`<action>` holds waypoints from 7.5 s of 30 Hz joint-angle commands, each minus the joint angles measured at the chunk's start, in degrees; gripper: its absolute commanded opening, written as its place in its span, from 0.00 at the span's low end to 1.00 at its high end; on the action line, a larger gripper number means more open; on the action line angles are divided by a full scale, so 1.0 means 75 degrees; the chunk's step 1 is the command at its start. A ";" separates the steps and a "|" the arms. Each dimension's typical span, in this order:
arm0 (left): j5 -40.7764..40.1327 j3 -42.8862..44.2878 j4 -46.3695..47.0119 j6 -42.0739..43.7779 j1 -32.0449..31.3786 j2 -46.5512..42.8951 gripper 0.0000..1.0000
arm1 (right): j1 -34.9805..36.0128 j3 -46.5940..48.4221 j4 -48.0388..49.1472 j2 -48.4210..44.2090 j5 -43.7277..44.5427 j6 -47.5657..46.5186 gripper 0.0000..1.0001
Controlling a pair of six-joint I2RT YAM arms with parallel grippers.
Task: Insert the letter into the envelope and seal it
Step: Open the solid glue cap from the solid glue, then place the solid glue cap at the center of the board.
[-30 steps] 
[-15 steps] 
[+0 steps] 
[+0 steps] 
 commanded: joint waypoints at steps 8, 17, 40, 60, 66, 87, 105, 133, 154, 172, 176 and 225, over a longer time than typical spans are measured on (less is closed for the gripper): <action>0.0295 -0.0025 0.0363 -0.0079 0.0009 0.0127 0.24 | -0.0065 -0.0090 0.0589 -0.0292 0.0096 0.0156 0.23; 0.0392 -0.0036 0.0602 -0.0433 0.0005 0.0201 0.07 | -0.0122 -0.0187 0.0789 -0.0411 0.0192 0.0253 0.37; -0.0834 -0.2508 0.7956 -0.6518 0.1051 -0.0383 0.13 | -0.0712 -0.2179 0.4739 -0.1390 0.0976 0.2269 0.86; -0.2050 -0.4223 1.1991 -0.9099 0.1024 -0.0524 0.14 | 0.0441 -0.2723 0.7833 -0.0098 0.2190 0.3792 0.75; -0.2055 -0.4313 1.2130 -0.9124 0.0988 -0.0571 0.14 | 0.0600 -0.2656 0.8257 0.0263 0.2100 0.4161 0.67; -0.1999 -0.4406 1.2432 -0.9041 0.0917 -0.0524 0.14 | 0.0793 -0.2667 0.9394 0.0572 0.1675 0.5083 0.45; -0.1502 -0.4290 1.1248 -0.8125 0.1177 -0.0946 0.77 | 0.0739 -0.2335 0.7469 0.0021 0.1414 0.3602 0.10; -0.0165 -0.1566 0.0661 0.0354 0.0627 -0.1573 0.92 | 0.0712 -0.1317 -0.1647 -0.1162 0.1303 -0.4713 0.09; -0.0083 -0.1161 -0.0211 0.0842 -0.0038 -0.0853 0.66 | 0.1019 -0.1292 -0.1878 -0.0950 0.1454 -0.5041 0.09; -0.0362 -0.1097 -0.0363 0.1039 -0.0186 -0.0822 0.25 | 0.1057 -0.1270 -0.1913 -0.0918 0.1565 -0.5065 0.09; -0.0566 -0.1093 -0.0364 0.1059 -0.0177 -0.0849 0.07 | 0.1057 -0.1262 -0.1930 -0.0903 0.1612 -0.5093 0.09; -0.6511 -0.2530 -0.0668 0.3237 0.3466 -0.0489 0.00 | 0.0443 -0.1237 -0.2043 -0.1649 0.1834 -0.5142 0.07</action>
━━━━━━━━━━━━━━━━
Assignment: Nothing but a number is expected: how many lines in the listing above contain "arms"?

Exercise response: 2